§ PROBLEM
Lines from the beginning of the material below through the line that has "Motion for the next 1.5" are to be reproduced exactly, but pictures are not.

§ INPUT

+-------+

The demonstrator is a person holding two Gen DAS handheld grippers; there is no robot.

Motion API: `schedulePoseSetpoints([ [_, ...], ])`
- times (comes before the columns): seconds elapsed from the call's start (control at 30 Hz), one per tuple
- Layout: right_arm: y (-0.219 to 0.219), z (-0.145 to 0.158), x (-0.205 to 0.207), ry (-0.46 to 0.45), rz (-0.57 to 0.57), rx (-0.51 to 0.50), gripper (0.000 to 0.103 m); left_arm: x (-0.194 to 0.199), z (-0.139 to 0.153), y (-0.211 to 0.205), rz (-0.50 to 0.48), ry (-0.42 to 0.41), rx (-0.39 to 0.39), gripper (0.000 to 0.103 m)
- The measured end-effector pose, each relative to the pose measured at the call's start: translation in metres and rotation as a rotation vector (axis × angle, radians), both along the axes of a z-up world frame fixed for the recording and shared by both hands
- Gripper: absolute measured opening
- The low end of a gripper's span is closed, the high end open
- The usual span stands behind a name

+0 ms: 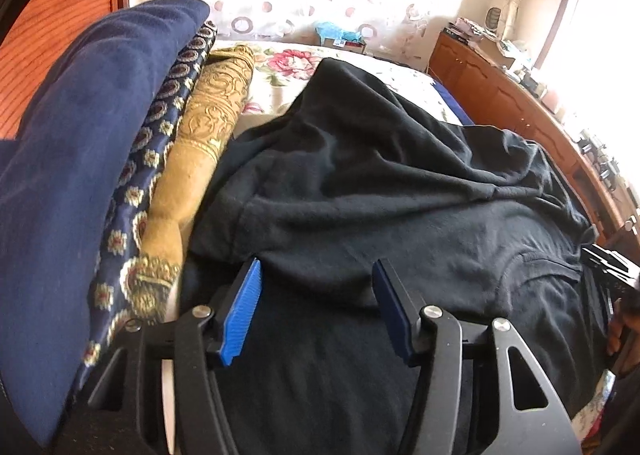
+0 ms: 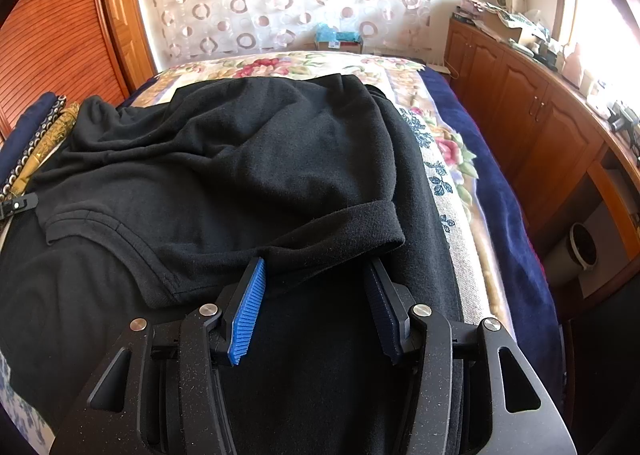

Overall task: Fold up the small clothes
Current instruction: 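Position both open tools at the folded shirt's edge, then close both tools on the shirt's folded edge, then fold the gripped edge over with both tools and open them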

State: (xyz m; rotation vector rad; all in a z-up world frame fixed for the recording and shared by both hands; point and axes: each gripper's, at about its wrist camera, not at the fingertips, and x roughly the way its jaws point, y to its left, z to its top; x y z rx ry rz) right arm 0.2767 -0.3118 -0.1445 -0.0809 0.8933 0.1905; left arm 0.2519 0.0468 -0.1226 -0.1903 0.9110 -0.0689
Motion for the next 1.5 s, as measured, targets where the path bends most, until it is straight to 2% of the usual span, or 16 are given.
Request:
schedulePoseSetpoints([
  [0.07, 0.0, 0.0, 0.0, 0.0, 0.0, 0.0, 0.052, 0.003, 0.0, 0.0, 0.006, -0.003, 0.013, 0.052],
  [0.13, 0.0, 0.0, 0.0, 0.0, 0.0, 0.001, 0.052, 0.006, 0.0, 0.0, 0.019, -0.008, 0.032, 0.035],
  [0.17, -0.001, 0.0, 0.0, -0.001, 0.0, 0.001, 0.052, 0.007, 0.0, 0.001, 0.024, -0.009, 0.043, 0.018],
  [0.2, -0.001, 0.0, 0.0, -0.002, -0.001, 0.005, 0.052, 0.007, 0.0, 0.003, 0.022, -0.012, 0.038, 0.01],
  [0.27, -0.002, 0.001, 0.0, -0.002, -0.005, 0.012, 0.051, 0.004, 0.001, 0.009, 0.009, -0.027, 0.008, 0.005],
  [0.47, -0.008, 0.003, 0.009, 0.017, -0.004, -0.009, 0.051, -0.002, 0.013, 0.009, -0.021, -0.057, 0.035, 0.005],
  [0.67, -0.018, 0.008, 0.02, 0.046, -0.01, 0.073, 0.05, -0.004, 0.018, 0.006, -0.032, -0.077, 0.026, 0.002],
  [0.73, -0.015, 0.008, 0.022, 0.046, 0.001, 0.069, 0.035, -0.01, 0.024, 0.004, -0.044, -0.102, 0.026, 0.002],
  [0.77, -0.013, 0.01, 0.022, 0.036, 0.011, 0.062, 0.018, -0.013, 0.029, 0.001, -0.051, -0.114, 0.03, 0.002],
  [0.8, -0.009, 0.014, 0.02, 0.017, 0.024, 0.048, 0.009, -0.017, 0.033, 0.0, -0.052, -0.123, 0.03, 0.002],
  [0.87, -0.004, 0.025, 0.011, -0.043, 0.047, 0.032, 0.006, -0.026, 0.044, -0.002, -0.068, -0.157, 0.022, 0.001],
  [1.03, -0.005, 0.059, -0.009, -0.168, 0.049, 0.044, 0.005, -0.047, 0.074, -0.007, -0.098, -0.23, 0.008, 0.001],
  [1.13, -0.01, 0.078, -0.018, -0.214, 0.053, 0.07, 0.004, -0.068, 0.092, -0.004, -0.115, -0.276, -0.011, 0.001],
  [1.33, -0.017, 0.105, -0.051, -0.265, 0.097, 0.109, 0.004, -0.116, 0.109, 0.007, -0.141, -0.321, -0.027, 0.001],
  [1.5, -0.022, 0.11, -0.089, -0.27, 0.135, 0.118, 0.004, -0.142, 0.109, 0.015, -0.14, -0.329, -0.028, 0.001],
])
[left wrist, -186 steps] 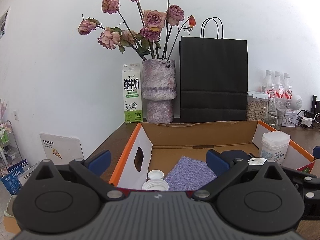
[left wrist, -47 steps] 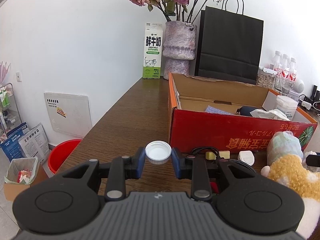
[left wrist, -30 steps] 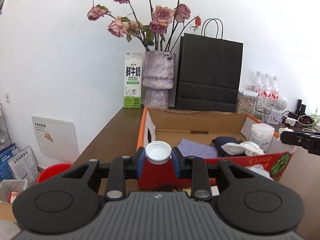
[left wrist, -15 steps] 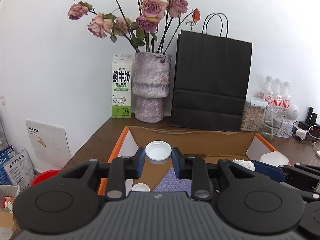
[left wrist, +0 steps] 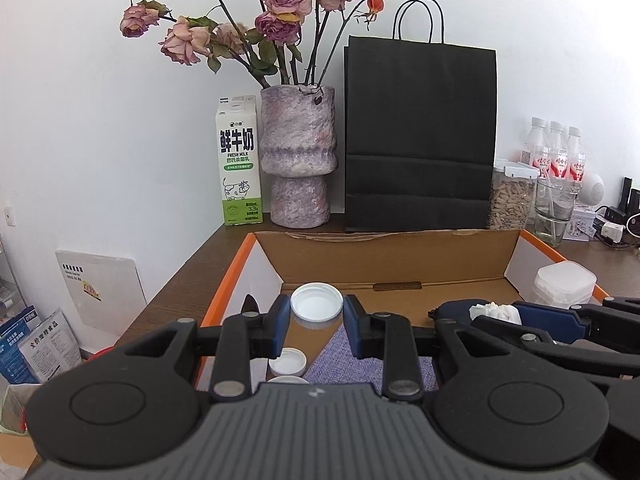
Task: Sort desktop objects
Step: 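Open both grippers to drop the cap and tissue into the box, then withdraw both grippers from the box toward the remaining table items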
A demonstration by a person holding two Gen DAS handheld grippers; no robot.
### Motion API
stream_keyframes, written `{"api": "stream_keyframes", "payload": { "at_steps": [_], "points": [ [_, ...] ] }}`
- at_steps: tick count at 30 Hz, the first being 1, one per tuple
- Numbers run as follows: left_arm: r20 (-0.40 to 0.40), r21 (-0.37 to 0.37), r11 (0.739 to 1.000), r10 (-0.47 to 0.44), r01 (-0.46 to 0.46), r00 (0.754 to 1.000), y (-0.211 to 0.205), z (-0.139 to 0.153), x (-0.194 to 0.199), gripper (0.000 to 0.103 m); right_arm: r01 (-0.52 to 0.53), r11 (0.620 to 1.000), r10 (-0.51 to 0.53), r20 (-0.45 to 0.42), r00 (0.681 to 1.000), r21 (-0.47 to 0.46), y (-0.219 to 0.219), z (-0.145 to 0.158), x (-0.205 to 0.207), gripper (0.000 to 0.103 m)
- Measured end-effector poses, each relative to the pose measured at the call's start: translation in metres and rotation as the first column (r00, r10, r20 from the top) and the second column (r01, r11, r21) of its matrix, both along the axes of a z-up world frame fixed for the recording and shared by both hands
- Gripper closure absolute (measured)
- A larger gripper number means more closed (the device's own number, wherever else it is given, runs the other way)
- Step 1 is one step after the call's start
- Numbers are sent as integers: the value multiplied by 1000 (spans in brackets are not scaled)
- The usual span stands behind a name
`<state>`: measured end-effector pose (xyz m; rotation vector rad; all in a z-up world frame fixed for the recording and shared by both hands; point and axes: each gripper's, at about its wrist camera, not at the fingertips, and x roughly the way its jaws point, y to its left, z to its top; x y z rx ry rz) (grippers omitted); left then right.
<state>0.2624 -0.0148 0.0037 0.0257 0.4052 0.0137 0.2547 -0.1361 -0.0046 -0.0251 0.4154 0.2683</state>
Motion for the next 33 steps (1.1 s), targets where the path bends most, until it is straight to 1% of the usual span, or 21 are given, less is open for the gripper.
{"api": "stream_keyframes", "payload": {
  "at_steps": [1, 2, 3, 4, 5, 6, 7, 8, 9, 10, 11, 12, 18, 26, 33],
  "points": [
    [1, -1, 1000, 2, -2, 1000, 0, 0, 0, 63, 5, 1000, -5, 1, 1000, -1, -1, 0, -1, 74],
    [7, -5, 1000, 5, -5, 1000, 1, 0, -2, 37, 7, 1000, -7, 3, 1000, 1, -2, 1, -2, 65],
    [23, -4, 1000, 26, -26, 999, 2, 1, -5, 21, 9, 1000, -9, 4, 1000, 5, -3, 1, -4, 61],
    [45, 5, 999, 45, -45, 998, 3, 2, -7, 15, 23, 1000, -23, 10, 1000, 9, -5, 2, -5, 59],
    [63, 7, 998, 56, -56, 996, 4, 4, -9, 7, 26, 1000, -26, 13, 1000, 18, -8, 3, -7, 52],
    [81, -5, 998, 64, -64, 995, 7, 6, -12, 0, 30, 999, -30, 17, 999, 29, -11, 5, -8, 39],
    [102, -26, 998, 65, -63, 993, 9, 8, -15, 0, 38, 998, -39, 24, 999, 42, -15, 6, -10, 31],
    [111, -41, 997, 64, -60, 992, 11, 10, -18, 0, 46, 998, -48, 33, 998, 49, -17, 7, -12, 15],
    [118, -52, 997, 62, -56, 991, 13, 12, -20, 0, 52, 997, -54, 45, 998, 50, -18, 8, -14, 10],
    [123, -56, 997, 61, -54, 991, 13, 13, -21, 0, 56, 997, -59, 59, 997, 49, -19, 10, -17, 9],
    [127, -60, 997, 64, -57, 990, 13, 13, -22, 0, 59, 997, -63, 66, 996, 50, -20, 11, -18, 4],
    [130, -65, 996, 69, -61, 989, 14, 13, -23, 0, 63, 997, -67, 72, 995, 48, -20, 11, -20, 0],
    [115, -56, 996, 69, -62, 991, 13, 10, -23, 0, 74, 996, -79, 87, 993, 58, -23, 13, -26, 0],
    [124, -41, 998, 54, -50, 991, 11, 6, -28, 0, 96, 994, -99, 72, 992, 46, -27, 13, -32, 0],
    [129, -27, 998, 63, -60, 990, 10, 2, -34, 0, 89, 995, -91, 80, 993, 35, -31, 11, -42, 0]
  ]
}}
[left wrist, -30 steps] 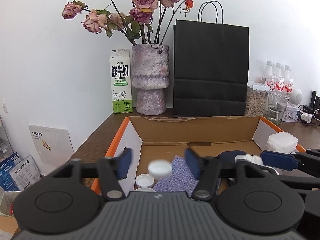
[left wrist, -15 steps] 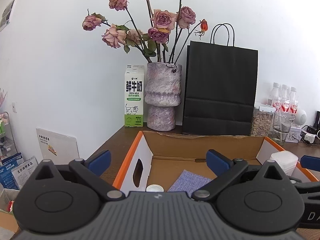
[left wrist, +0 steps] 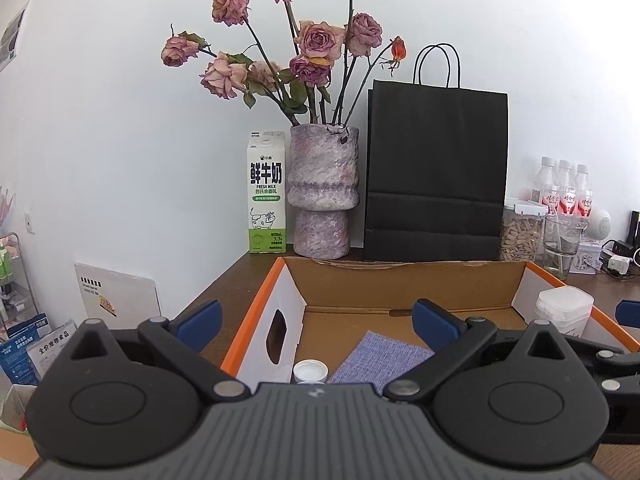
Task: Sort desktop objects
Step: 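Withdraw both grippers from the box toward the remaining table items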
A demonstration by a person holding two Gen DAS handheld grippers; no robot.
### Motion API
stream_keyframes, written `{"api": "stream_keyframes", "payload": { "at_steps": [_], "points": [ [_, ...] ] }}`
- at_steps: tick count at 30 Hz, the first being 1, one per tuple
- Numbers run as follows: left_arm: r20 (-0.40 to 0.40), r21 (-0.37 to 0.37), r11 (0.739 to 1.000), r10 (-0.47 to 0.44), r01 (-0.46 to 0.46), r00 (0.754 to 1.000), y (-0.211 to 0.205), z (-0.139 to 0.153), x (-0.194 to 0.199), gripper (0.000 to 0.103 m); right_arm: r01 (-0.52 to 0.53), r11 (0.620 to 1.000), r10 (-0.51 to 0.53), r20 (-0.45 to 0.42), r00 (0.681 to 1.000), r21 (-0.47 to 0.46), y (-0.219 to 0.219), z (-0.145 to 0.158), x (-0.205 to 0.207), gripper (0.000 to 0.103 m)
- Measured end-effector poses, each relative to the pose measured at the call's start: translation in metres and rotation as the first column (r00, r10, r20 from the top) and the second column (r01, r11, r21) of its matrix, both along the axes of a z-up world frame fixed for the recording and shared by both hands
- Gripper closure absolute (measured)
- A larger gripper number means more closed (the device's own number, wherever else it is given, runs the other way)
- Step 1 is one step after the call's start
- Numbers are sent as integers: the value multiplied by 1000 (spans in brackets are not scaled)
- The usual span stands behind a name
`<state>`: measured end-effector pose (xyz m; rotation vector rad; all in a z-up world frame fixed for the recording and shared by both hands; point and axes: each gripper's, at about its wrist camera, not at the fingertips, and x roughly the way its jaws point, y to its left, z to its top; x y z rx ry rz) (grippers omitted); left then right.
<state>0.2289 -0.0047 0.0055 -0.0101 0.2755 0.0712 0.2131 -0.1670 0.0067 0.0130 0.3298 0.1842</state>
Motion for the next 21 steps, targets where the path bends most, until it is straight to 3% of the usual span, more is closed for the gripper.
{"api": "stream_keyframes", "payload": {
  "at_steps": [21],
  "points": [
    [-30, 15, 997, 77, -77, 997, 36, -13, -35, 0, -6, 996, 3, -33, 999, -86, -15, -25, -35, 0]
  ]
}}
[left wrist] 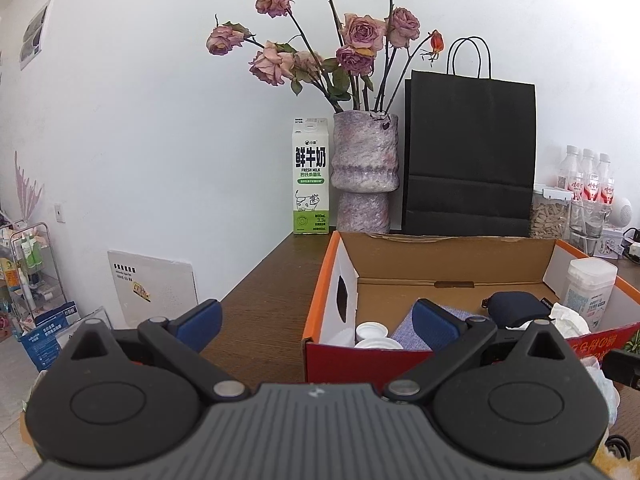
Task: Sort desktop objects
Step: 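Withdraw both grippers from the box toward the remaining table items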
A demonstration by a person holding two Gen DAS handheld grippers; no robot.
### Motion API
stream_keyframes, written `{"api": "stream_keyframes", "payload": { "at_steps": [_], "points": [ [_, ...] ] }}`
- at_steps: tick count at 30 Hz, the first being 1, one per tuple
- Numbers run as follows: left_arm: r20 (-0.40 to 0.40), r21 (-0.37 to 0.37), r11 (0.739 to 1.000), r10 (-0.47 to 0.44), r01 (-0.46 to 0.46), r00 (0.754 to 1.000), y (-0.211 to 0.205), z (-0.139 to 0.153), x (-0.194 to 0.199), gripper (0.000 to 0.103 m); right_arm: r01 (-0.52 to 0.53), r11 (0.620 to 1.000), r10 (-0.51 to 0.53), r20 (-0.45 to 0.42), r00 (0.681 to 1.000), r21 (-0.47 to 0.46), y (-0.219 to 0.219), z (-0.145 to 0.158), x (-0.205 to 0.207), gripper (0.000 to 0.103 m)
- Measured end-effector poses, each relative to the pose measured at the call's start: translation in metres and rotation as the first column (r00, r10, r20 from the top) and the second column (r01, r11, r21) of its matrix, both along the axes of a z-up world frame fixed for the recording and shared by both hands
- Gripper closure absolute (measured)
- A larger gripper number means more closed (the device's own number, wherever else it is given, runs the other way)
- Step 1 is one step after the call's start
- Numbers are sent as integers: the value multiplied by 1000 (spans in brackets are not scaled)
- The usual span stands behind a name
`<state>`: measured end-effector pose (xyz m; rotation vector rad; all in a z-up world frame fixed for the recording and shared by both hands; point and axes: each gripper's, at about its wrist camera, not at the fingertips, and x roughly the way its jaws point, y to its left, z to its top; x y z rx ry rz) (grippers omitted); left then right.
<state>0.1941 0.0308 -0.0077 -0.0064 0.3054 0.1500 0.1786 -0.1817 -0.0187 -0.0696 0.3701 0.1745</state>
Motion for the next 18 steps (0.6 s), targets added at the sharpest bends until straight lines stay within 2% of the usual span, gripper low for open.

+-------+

§ FINISHED TASK
The demonstrator is a person holding two Gen DAS handheld grippers; there is no robot.

Motion API: `schedulePoseSetpoints([ [_, ...], ])`
- times (comes before the columns): seconds elapsed from the call's start (control at 30 Hz), one per tuple
- Layout: right_arm: y (-0.219 to 0.219), z (-0.145 to 0.158), x (-0.205 to 0.207), ry (-0.46 to 0.45), rz (-0.57 to 0.57), rx (-0.51 to 0.50), gripper (0.000 to 0.103 m); left_arm: x (-0.194 to 0.199), z (-0.139 to 0.153), y (-0.211 to 0.205), rz (-0.50 to 0.48), ry (-0.42 to 0.41), rx (-0.39 to 0.39), gripper (0.000 to 0.103 m)
- The measured end-effector pose, each relative to the pose measured at the call's start: translation in metres and rotation as a rotation vector (axis × angle, radians), both along the axes of a z-up world frame fixed for the recording and shared by both hands
- Gripper: absolute measured opening
- The low end of a gripper's span is closed, the high end open
- The usual span stands behind a name

+0 ms: 
+0 ms: 

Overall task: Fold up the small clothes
Current instruction: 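Position both open tools at the folded shirt's edge, then close both tools on the shirt's folded edge, then fold the gripped edge over with both tools and open them
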
State: (xyz m; rotation vector rad; all in a z-up world frame fixed for the recording and shared by both hands; point and axes: each gripper's, at about its wrist camera, not at the fingertips, and x roughly the way its jaws point, y to its left, z to its top; x y z rx ry rz) right arm 0.2767 -0.3118 -0.1445 -0.0809 0.8933 0.1905; left arm 0.2519 0.0468 -0.1226 -0.1903 0.9110 -0.0689
Motion for the next 1.5 s, as measured, targets where the path bends most, until it is straight to 2% of the usual span, or 16 are given.

Work on the exercise is now concluded.